→ **Work order**: From the entries below, report only the number of lines that contain the word "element".

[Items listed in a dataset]
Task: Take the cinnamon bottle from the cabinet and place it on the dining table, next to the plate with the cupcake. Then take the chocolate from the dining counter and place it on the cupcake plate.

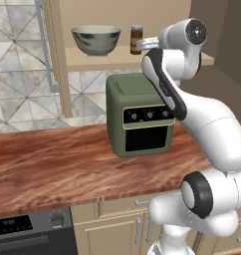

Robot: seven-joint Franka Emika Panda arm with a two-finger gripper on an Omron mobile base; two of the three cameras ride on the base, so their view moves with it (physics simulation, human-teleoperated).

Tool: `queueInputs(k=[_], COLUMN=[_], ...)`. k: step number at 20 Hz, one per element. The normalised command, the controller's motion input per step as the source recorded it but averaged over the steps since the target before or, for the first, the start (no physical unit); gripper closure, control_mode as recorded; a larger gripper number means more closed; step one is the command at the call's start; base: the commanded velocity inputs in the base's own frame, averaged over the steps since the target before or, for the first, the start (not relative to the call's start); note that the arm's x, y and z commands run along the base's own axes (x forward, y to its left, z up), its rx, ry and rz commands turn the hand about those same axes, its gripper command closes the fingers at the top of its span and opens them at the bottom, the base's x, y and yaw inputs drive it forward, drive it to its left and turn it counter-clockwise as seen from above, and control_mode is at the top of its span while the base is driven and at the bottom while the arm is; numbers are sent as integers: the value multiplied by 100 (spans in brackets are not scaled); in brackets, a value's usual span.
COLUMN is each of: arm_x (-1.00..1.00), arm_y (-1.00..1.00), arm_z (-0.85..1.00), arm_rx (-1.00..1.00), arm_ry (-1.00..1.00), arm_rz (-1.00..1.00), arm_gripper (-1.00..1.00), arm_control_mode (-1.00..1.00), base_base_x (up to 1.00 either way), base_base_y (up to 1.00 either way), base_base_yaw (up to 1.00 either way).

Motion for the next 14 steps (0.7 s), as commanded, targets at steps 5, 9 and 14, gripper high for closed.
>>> queueInputs(k=[5, 9, 14], arm_x=[9, 21, 39], arm_y=[-1, 0, 0], arm_z=[-2, 0, 0], arm_rx=[2, 0, 3], arm_ry=[0, 0, 0], arm_rz=[-1, 0, 0], arm_gripper=[-100, -100, -100], arm_control_mode=[-100, -100, -100], base_base_x=[0, 0, 0], base_base_y=[0, 0, 0], base_base_yaw=[0, 0, 0])
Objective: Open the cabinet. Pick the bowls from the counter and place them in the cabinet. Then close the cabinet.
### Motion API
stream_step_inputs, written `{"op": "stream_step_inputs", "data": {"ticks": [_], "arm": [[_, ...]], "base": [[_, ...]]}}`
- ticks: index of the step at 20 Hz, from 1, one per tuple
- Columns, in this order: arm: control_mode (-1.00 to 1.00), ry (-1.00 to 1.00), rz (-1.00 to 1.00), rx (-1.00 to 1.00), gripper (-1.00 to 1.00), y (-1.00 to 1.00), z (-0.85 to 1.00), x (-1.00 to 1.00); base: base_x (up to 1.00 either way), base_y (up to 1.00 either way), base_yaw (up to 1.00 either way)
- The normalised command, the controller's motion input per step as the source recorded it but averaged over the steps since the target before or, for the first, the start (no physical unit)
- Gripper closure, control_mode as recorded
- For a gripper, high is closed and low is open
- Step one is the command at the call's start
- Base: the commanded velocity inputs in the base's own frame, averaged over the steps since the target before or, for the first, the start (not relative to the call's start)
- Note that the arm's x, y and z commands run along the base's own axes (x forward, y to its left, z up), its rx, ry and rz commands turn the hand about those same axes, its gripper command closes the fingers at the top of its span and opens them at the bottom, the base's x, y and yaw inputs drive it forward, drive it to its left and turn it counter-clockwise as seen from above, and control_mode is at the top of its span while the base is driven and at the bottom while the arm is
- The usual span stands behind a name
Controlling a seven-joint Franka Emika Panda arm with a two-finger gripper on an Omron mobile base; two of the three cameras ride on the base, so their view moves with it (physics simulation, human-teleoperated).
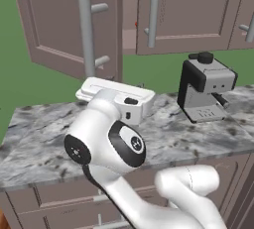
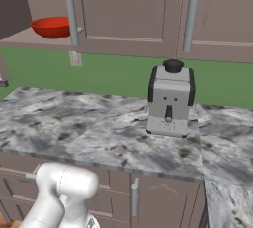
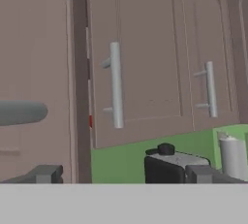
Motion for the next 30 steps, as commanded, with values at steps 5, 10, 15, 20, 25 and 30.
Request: {"op": "stream_step_inputs", "data": {"ticks": [5,10,15,20,25,30], "arm": [[-1.00,0.00,0.00,-0.01,-1.00,0.02,-0.07,0.93],[-1.00,0.00,0.00,-0.03,-1.00,0.04,-0.12,0.99],[-1.00,0.00,0.00,0.00,-1.00,0.00,-0.29,1.00],[-1.00,0.00,0.00,0.00,-1.00,0.03,-0.47,1.00],[-1.00,0.00,0.05,0.00,-1.00,0.64,-0.56,0.85],[-1.00,0.00,0.05,0.00,-1.00,1.00,-0.56,0.72]], "base": [[0.00,0.00,0.00],[0.00,0.00,0.00],[0.00,0.00,0.00],[0.00,0.00,0.00],[0.00,0.00,0.00],[0.00,0.00,0.00]]}}
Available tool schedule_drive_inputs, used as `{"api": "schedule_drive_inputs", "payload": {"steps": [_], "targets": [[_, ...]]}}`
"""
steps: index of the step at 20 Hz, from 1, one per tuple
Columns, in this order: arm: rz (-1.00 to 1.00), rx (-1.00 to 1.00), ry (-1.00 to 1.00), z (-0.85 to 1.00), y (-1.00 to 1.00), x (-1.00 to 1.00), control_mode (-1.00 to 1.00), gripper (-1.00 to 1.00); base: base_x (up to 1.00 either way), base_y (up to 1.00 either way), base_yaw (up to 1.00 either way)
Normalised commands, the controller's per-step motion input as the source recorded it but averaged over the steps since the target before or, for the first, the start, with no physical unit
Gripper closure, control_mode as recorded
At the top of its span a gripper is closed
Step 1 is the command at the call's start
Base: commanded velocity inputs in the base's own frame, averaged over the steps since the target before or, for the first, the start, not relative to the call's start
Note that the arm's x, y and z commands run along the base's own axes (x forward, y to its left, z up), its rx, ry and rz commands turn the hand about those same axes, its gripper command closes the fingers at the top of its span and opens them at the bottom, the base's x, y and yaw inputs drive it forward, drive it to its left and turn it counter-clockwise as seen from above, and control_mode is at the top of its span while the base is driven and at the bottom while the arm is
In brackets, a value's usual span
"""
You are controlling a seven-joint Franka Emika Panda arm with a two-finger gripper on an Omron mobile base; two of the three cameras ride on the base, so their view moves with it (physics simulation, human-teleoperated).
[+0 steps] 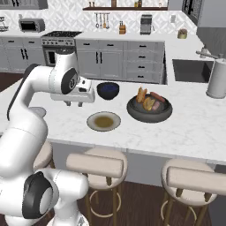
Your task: Place one bun and one sausage from the bowl on each plate.
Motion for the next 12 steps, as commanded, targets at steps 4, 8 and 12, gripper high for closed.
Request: {"api": "schedule_drive_inputs", "payload": {"steps": [4,8,12], "targets": [[0.0,0.0,0.0,0.0,0.0,0.0,1.0,-1.0,0.18,0.14,0.0],[0.0,0.0,0.0,0.0,0.0,0.0,1.0,-1.0,0.61,0.48,0.0],[0.0,0.0,0.0,0.0,0.0,0.0,1.0,-1.0,0.82,0.22,0.0]]}}
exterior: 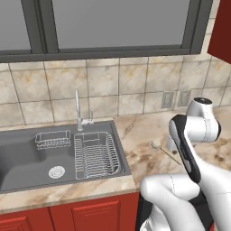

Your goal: Grab the spray bottle from the cabinet, then place it next to the cutting board for sanitizing. Then grab the dish brush from the countertop next to the sink and place it next to the cutting board.

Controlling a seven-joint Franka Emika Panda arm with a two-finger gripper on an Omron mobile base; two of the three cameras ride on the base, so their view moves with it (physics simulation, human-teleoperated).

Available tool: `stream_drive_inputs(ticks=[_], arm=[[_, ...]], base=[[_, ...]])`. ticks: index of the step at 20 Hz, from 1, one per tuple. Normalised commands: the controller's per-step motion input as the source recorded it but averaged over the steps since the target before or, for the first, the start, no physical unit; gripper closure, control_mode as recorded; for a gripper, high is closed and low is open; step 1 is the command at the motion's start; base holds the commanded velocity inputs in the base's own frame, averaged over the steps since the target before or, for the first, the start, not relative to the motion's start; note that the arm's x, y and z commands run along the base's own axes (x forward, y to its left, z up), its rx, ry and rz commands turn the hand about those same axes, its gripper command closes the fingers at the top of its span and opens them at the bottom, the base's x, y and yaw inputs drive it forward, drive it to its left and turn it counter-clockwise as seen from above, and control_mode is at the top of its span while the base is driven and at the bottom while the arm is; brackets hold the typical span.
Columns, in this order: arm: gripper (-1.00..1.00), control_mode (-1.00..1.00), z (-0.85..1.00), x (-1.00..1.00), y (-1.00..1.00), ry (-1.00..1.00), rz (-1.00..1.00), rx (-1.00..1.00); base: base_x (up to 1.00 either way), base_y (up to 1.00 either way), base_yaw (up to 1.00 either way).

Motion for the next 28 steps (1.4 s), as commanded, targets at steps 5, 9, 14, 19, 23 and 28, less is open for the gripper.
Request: stream_drive_inputs(ticks=[5,9,14,19,23,28], arm=[[-1.00,-1.00,-0.25,0.16,-0.10,0.03,0.00,0.00],[-1.00,-1.00,-0.30,0.21,-0.15,0.02,0.01,0.00],[-1.00,-1.00,-0.32,0.29,-0.03,0.01,0.02,0.00],[-1.00,-1.00,-0.26,0.38,0.00,0.00,0.02,0.00],[-1.00,-1.00,-0.23,0.34,-0.08,0.00,0.03,0.00],[-1.00,-1.00,-0.22,0.22,-0.08,0.00,0.04,0.00]], base=[[0.00,0.00,0.00],[0.00,0.00,0.00],[0.00,0.00,0.00],[0.00,0.00,0.00],[0.00,0.00,0.00],[0.00,0.00,0.00]])
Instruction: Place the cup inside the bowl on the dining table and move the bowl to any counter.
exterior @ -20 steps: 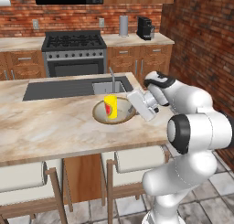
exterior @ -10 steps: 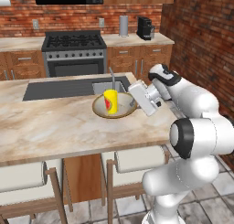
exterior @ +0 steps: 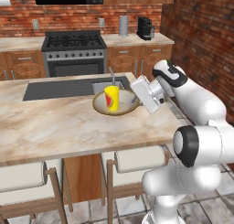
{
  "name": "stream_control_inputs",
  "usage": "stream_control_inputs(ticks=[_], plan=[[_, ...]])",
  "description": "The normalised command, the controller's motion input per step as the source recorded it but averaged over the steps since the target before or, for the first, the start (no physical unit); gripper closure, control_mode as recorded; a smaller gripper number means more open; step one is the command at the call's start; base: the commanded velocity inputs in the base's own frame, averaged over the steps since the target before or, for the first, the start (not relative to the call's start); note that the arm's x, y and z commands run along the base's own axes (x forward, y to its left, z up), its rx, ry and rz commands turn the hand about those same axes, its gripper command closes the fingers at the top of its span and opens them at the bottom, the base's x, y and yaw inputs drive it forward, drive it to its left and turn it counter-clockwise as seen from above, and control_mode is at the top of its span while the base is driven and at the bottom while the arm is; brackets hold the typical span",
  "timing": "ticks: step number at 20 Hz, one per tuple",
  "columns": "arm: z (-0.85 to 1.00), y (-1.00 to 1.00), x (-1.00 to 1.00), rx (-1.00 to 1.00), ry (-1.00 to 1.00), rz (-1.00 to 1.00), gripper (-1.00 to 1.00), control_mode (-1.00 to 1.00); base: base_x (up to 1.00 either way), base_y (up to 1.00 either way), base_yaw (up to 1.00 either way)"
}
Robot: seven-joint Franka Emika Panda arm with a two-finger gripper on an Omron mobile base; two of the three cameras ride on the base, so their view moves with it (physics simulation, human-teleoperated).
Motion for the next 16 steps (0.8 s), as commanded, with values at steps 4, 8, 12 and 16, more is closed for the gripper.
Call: stream_control_inputs(ticks=[4, 8, 12, 16], plan=[[0.27, 0.0, -0.29, 0.04, 0.0, 0.0, 1.0, -1.0, 0.0, 0.0, 0.0], [0.3, 0.0, -0.27, 0.06, 0.0, 0.0, 1.0, -1.0, 0.0, 0.0, 0.0], [0.28, 0.0, -0.27, 0.07, 0.0, 0.0, 1.0, -1.0, 0.0, 0.0, 0.0], [0.21, 0.0, -0.33, 0.03, 0.03, 0.0, 1.0, -1.0, 0.0, 0.0, 0.0]])
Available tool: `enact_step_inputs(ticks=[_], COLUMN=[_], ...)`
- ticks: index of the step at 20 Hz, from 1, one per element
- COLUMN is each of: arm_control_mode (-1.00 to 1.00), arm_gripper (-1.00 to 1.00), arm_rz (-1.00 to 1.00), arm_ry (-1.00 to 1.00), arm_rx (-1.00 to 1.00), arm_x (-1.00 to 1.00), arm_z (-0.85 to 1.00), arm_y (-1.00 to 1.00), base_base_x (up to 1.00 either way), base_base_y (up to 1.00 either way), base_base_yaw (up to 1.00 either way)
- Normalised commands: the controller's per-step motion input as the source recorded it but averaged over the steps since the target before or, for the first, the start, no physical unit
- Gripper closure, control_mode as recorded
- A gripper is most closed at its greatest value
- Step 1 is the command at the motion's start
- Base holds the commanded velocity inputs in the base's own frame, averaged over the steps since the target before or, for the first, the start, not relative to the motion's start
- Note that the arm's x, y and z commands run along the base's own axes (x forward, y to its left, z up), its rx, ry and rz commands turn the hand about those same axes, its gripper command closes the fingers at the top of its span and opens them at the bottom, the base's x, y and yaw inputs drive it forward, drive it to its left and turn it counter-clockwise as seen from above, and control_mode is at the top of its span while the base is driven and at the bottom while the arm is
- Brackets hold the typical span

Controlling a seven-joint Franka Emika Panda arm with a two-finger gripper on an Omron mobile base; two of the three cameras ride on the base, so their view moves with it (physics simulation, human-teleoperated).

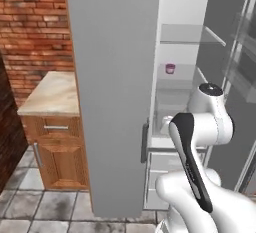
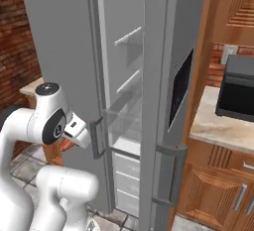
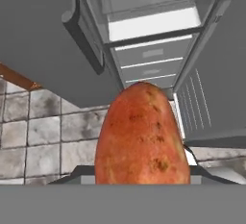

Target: Place the sweet potato and tomato inside the fridge drawer. Close the drawer after placing the vegetables.

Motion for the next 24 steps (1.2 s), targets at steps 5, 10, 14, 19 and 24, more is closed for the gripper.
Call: enact_step_inputs(ticks=[5,10,14,19,24], arm_control_mode=[1.00,1.00,1.00,1.00,-1.00], arm_gripper=[1.00,1.00,1.00,1.00,1.00], arm_rz=[0.00,0.00,0.00,0.00,-0.01], arm_ry=[0.00,0.00,0.00,0.00,0.00], arm_rx=[0.00,0.00,0.00,0.00,0.00], arm_x=[0.00,0.00,0.00,0.00,0.03], arm_z=[0.00,0.00,0.00,0.00,0.03], arm_y=[0.00,0.00,0.00,0.00,0.00], base_base_x=[0.62,0.32,0.40,0.42,0.16], base_base_y=[0.30,-0.03,0.08,0.08,0.00], base_base_yaw=[-0.38,-0.28,-0.26,-0.24,-0.11])
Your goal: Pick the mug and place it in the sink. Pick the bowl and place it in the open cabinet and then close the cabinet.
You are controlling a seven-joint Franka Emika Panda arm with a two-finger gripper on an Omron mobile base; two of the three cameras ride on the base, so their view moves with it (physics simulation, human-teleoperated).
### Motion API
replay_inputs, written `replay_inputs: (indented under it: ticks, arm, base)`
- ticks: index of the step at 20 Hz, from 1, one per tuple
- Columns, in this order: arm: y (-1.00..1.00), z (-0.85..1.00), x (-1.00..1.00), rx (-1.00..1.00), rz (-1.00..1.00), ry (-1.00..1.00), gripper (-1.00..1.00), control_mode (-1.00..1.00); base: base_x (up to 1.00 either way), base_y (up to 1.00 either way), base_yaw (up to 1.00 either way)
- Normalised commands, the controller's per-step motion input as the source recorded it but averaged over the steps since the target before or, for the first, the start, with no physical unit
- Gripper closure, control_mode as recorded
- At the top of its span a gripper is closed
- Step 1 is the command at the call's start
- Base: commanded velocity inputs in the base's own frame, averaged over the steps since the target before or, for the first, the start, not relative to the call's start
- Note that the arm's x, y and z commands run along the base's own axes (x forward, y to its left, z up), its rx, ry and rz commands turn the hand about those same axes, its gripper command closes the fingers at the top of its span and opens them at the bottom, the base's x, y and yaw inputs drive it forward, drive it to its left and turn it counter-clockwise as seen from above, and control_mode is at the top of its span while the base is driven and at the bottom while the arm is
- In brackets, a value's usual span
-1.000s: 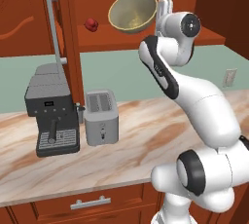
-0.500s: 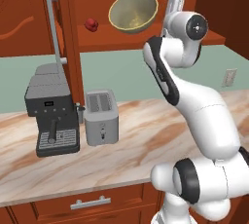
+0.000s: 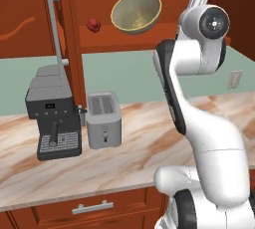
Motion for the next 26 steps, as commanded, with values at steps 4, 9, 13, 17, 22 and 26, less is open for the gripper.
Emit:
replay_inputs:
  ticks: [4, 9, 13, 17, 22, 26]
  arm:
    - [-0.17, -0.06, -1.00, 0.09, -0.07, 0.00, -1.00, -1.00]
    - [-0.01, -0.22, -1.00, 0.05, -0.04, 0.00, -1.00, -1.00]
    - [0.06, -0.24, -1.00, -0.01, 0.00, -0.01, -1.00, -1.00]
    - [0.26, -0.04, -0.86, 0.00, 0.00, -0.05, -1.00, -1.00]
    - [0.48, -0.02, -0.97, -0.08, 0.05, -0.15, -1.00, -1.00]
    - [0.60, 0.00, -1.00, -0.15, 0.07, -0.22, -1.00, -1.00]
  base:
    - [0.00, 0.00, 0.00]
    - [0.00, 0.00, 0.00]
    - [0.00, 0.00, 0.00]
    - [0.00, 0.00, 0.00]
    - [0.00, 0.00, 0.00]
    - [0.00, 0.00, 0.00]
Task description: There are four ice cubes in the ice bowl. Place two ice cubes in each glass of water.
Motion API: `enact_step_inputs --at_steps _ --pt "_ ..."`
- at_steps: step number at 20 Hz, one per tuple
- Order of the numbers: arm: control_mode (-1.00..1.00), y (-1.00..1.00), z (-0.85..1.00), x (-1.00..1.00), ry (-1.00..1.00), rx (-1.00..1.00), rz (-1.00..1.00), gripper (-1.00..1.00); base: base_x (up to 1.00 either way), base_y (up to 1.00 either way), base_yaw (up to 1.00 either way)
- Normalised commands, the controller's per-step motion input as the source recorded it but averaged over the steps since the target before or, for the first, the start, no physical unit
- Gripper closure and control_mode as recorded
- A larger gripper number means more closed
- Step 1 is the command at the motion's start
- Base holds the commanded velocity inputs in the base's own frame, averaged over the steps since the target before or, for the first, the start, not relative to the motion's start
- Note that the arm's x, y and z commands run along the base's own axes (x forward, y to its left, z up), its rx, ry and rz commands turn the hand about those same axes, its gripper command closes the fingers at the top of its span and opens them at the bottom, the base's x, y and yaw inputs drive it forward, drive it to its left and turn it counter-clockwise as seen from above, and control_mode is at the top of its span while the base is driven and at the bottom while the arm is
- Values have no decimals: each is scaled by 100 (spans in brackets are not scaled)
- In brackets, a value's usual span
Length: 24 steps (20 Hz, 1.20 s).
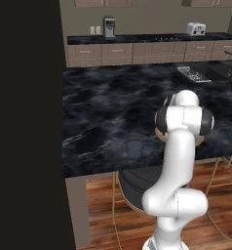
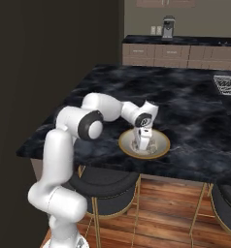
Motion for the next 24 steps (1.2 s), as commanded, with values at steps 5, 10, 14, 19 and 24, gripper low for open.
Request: enact_step_inputs --at_steps 5,10,14,19,24 --pt "-100 18 100 -81 0 0 6 100 0 0 0" --pt "-100 87 85 -57 -1 0 16 100 0 0 0" --pt "-100 100 64 -49 -3 -1 17 100 0 0 0" --pt "-100 98 22 -52 -1 0 12 100 0 0 0" --pt "-100 99 7 -1 0 -4 10 100 0 0 0"
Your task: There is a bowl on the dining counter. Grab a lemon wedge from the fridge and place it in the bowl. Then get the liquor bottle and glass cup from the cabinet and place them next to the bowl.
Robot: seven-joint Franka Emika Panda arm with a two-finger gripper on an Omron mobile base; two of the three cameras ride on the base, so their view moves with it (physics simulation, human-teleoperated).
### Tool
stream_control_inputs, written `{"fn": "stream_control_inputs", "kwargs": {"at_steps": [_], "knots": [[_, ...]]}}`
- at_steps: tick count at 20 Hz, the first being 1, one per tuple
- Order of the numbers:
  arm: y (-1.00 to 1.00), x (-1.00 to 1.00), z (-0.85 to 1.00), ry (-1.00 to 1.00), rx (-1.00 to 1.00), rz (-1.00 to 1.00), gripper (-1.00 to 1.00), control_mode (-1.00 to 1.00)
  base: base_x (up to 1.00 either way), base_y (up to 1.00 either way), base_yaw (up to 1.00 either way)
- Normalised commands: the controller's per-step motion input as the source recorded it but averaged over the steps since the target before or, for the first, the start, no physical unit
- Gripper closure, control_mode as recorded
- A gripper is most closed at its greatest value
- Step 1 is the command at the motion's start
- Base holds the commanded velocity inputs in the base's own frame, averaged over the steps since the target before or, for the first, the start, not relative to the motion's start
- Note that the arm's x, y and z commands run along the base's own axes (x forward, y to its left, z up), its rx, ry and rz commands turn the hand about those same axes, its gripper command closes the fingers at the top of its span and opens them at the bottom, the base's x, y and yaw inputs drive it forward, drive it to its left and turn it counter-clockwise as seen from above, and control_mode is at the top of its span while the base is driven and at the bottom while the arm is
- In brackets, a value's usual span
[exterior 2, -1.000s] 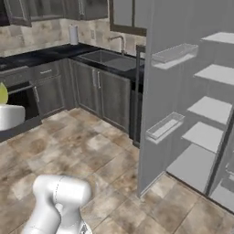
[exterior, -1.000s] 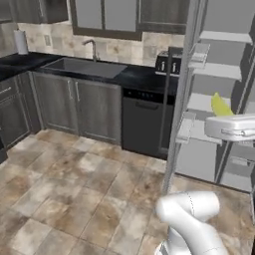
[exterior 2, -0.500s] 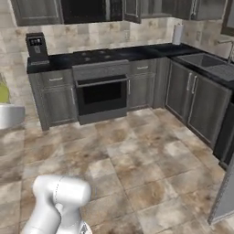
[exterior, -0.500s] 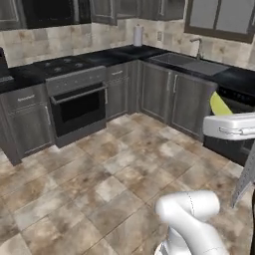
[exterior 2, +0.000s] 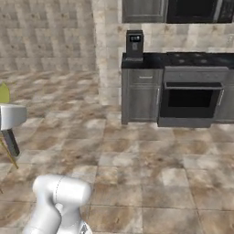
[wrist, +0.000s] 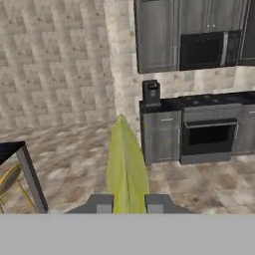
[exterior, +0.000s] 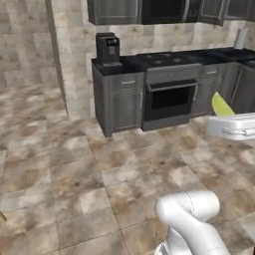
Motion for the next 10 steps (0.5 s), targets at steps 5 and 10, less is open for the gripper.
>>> {"fn": "stream_control_inputs", "kwargs": {"at_steps": [5,10], "knots": [[0.0,0.0,0.0,0.0,0.0,0.0,1.0,1.0,-0.49,0.79,0.64],[0.0,0.0,0.0,0.0,0.0,0.0,1.0,1.0,-0.47,0.84,0.64]]}}
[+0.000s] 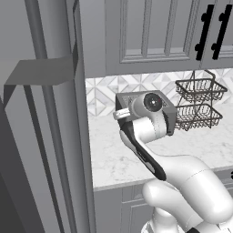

→ **Solution for this problem**: 2